“Rien ne m’excite plus que de m’asseoir devant un film américain qui fait bien son job de film américain” (1). Après avoir mis en images l’apocalypse de Cormac McCarthy (La Route), le cinéaste australien s’est offert un petit plaisir avec la réalisation des Hommes sans loi. Une histoire de famille. Celle des frères Bondurant, Forrest, Howard et Jack, qui dans les années 1930, en pleine prohibition, ont monté la plus importante production d’alcool de contrebande du comté de Franklin en Virginie. Ils sont ce qu’on appelle des bootleggers. Mais leurs affaires se retrouvent bientôt menacées par l’acharnement d’une police véreuse incarnée par un certain Charlie Rakes, un agent spécial arrogant et vaniteux, tout droit débarqué de Chicago dans son costume trois pièces.

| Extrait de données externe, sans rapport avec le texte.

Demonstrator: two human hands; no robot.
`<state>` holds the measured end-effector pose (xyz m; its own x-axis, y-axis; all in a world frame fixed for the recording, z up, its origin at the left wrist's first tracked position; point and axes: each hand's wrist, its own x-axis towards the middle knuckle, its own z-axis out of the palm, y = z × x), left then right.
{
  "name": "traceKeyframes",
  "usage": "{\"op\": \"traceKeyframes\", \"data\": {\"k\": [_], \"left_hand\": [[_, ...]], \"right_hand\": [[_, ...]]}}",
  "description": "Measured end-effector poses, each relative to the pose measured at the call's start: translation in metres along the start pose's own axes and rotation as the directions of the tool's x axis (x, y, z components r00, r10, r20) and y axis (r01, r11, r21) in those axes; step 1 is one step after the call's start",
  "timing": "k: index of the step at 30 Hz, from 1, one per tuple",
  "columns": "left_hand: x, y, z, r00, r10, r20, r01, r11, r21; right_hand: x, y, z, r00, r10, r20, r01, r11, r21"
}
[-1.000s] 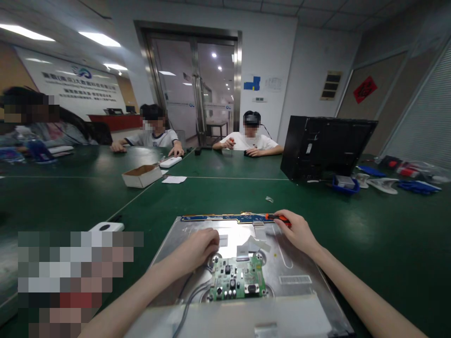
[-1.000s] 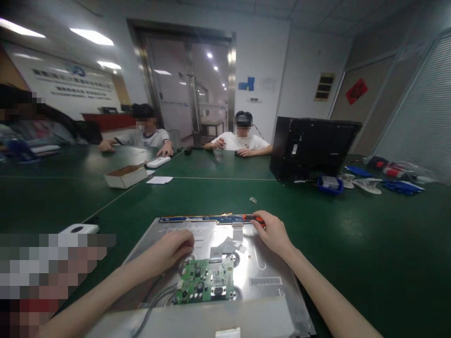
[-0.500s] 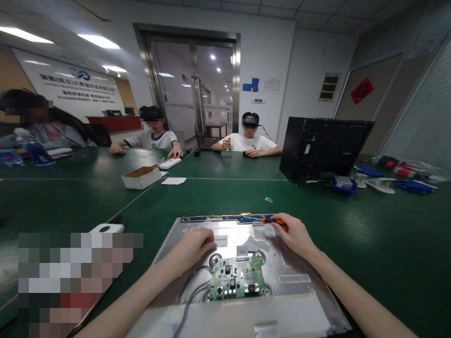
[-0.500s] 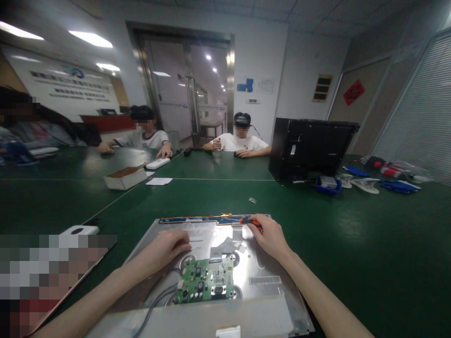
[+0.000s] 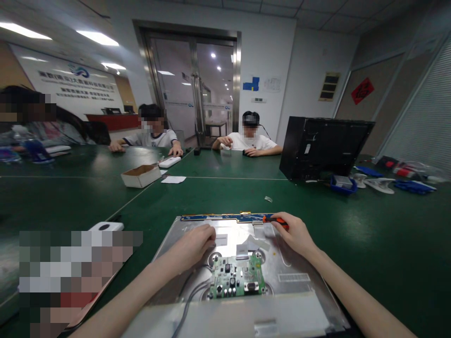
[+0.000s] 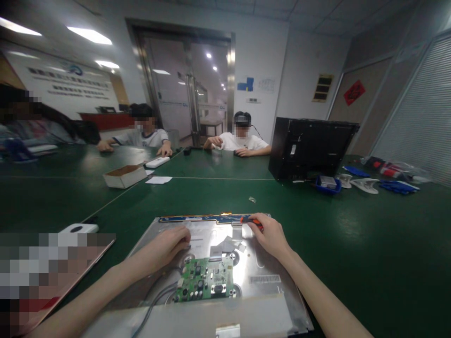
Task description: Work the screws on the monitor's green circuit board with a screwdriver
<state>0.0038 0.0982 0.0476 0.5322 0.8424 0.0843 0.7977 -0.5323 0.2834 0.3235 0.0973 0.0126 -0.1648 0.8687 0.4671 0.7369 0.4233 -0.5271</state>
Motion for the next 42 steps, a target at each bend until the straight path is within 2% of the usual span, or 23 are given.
{"op": "traceKeyframes", "data": {"k": [7,10,14,20,25,32,37,42], "left_hand": [[0.019,0.037,-0.005,0.988,0.151,0.02,-0.149,0.987,-0.062],[0.034,0.055,-0.001,0.962,0.268,0.059,-0.257,0.954,-0.155],[0.052,0.067,0.009,0.928,0.352,0.119,-0.311,0.911,-0.271],[0.059,0.065,0.026,0.903,0.403,0.147,-0.342,0.883,-0.32],[0.058,0.063,0.036,0.92,0.378,0.107,-0.299,0.851,-0.431],[0.061,0.059,0.043,0.923,0.366,0.117,-0.259,0.817,-0.515],[0.062,0.058,0.044,0.923,0.369,0.111,-0.258,0.805,-0.535],[0.064,0.056,0.043,0.922,0.373,0.103,-0.264,0.799,-0.54]], "right_hand": [[0.0,0.0,-0.002,1.0,-0.003,-0.018,0.003,1.0,-0.001],[0.0,0.0,-0.004,1.0,-0.008,-0.018,0.008,1.0,-0.002],[0.001,0.001,-0.007,1.0,-0.016,-0.017,0.016,1.0,-0.003],[0.001,0.002,-0.009,1.0,-0.024,-0.015,0.024,1.0,0.002],[0.0,0.0,-0.008,0.999,-0.04,-0.006,0.04,0.999,0.011],[0.0,-0.004,-0.011,0.999,-0.042,-0.012,0.043,0.997,0.057],[0.001,-0.01,-0.015,0.999,0.006,-0.044,0.001,0.989,0.145],[0.003,-0.015,-0.016,0.989,0.114,-0.096,-0.083,0.955,0.284]]}}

A l’origine de ce projet, encore un livre. Celui de Matt Bondurant, Pour quelques gouttes d’alcool, dans lequel l’écrivain narre les exploits de ses aïeux. Jack Bondurant n’était autre que son grand-père paternel. Forrest et Howard, ses grands-oncles. Un récit où s’entremêlent faits réels, anecdotes familiales, rumeurs et légendes. Une aubaine pour John Hillcoat qui a aussitôt vu dans ces pages une véritable mine d’or. Une opportunité inespérée de combiner deux de ses genres favoris, le western et le film de gangsters. Quelque chose entre Il était une fois en Amérique de Sergio Leone et Bonnie & Clyde d’Arthur Penn, deux références clairement revendiquées par John Hillcoat. Et c’est tout naturellement que le réalisateur australien a convié pour cette aventure son fidèle collaborateur et ami, Nick Cave, venu encore une fois lui prêter main-forte en se chargeant d’écrire musique et scénario.
Des hommes sans loi s’inscrit donc dans la tradition des grands classiques du cinéma américain, un cinéma traversé par les mythes, celui du self made man, cet individu courageux et seul face à un système perverti. Où la campagne apparaît comme un espace sauvage, un territoire de résistance où s’écrivent les légendes contre une ville symbole d’un pouvoir lointain et corrompu et d’une justice arbitraire. Un classicisme que figurent également les personnages pour lesquels John Hillcoat et Nick Cave ont pris soin de dessiner en détail des psychologies clairement identifiables. Un peu à la façon d’un Clint Eastwood, dans la veine de son Pale Rider, le cavalier solitaire et autres Josey Wales hors-la-loi. Des héros taciturnes à la force tranquille, imperturbables en toutes circonstances. Les frères Bondurant sont de ceux-là. A l’image de Forrest, à la fois frère, père et mère. A la fois autoritaire, protecteur et attentionné. Un personnage complexe traversé par des émotions très différentes auxquelles Tom Hardy a su insuffler cet équilibre de puissance et de tendresse. Howard, quant à lui, interprété par Jason Clarke, est plus impulsif, bagarreur mais loyal. Et enfin, il y a Jack, campé par Shia LaBeouf qui a su enfin s’extirper de ses robots digitaux. C’est le p’tit dernier qui n’a pas profité des prédispositions physiques de ses frangins. Mais Jack rêve de grandeur, de beaux costumes. Pour lui et ses frères, il voit les choses en grand, n’hésitant pas à booster la petite entreprise familiale en allant se frotter au big boss de Chicago, le redoutable Floyd Banner (Gary Oldman).
Des hommes sans loi est un film instinctif. Un film sur la violence excessive et quotidienne mais que vient contrebalancer une douceur silencieuse et un certain lyrisme. John Hillcoat s’amuse à alterner les scènes de pure sauvagerie avec des considérations beaucoup plus sentimentales. Une ambivalence mise en relief par la musique de Nick Cave, entre authenticité et modernité. Alors oui, c’est un film aux résonances très classiques. Mais, ça veut dire quoi “classique” au fond, tant le terme se trouve tout aussi bien employé pour souligner un manque d’originalité que pour célébrer une entrée au Panthéon des œuvres éternelles. Des hommes sans loi a effectivement des airs de “déjà vu”, mais pourquoi bouder son plaisir de plonger encore et encore dans ces univers qui ne cessent de nous fasciner. Des hommes sans loi est effectivement un film américain, mais qui fait très bien son job de film américain. C’est peut-être tout ce qu’il y a à retenir.
(1) John Hillcoat interviewé par Léonard Haddad pour Technikart SuperCannes.
Des hommes sans loi (Lawless) de John Hillcoat, avec Shia LaBeouf, Tom Hardy, Jason Clarke, Jessica Chastain, Mia Wasikowska, Guy Pearce… Etats-Unis, 2012. Sortie le 12 septembre 2012. En compétition au 65e Festival de Cannes.